__ABOUT THIS EXERCISE__: Please output the lines shown below exactly as they appear.

○ ○ ○ ○ ○ ○ ○

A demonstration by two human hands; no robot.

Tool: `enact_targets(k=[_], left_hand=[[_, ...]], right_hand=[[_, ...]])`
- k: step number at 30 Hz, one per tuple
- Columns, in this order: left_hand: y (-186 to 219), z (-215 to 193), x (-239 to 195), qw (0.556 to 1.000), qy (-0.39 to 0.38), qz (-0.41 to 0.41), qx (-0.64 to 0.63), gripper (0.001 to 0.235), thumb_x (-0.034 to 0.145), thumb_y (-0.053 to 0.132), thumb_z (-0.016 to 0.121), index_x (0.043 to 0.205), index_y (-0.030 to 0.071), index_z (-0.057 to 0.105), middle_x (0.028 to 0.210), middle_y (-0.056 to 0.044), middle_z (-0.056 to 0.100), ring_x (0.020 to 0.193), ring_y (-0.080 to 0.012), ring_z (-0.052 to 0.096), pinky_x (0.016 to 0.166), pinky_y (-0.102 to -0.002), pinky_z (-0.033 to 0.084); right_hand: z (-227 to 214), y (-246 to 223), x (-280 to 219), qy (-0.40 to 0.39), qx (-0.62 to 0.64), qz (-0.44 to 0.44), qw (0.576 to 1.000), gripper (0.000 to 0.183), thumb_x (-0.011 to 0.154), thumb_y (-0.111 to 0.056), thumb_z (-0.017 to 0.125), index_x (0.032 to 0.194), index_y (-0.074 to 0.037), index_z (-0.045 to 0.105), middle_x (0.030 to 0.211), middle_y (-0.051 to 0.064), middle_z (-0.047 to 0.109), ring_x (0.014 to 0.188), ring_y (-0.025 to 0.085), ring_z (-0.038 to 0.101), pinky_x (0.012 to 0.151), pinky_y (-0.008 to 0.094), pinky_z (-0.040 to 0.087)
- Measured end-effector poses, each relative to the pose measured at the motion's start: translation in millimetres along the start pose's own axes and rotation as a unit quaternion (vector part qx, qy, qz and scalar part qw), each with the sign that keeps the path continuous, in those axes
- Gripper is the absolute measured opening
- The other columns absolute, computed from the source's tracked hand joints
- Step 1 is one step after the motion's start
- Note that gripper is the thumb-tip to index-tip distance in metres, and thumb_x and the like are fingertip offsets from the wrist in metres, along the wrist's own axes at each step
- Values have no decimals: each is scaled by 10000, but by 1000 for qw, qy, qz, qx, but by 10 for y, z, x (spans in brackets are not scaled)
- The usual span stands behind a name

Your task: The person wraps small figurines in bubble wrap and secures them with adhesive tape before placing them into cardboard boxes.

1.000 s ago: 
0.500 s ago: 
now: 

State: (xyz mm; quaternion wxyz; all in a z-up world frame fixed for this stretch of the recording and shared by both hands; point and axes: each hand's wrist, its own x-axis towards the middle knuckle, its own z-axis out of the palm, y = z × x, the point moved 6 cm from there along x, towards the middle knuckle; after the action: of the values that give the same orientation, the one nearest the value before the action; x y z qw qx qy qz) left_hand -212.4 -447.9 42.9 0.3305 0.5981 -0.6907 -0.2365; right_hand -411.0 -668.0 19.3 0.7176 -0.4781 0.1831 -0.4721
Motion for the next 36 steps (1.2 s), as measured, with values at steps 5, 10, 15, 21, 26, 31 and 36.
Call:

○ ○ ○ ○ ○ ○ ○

__ANSWER TO THIS EXERCISE__:
A demonstration by two human hands; no robot.

Tool: `enact_targets(k=[_], left_hand=[[_, ...]], right_hand=[[_, ...]])`
- k: step number at 30 Hz, one per tuple
- Columns, in this order: left_hand: y (-186 to 219), z (-215 to 193), x (-239 to 195), qw (0.556 to 1.000), qy (-0.39 to 0.38), qz (-0.41 to 0.41), qx (-0.64 to 0.63), gripper (0.001 to 0.235), thumb_x (-0.034 to 0.145), thumb_y (-0.053 to 0.132), thumb_z (-0.016 to 0.121), index_x (0.043 to 0.205), index_y (-0.030 to 0.071), index_z (-0.057 to 0.105), middle_x (0.028 to 0.210), middle_y (-0.056 to 0.044), middle_z (-0.056 to 0.100), ring_x (0.020 to 0.193), ring_y (-0.080 to 0.012), ring_z (-0.052 to 0.096), pinky_x (0.016 to 0.166), pinky_y (-0.102 to -0.002), pinky_z (-0.033 to 0.084); right_hand: z (-227 to 214), y (-246 to 223), x (-280 to 219), qy (-0.40 to 0.39), qx (-0.62 to 0.64), qz (-0.44 to 0.44), qw (0.576 to 1.000), gripper (0.000 to 0.183), thumb_x (-0.011 to 0.154), thumb_y (-0.111 to 0.056), thumb_z (-0.017 to 0.125), index_x (0.032 to 0.194), index_y (-0.074 to 0.037), index_z (-0.045 to 0.105), middle_x (0.030 to 0.211), middle_y (-0.051 to 0.064), middle_z (-0.047 to 0.109), ring_x (0.014 to 0.188), ring_y (-0.025 to 0.085), ring_z (-0.038 to 0.101), pinky_x (0.012 to 0.151), pinky_y (-0.008 to 0.094), pinky_z (-0.040 to 0.087)
- Measured end-effector poses, each relative to the pose measured at the motion's start: translation in millimetres along the start pose's own axes and rotation as a unit quaternion (vector part qx, qy, qz and scalar part qw), each with the sign that keeps the path continuous, in those axes
- Gripper is the absolute measured opening
- The other columns absolute, computed from the source's tracked hand joints
- Step 1 is one step after the motion's start
- Note that gripper is the thumb-tip to index-tip distance in metres, and thumb_x and the like are fingertip offsets from the wrist in metres, along the wrist's own axes at each step
- Values have no decimals: each is scaled by 10000, but by 1000 for qw, qy, qz, qx, but by 10 for y, z, x (spans in brackets are not scaled)
- The usual span stands behind a name

Your task: The person wraps small figurines in bubble wrap and secures them with adhesive tape before placing them into cardboard boxes.

1.000 s ago: 
0.500 s ago: 
now: 

State: (xyz mm; quaternion wxyz; all in a z-up world frame fixed for this stretch of the recording and shared by both hands; point and axes: each hand's wrist, its own x-axis towards the middle knuckle, its own z-axis out of the palm, y = z × x, the point moved 6 cm from there along x, towards the middle knuckle; after the action: of the values that give the same orientation, the one nearest the value before the action; x y z qw qx qy qz) left_hand -212.4 -447.9 42.9 0.3305 0.5981 -0.6907 -0.2365; right_hand -411.0 -668.0 19.3 0.7176 -0.4781 0.1831 -0.4721
Motion for the next 36 steps (1.2 s), as measured, with values at steps 5, 10, 15, 21, 26, 31 and 36.
Call:

Thus the exercise is complete.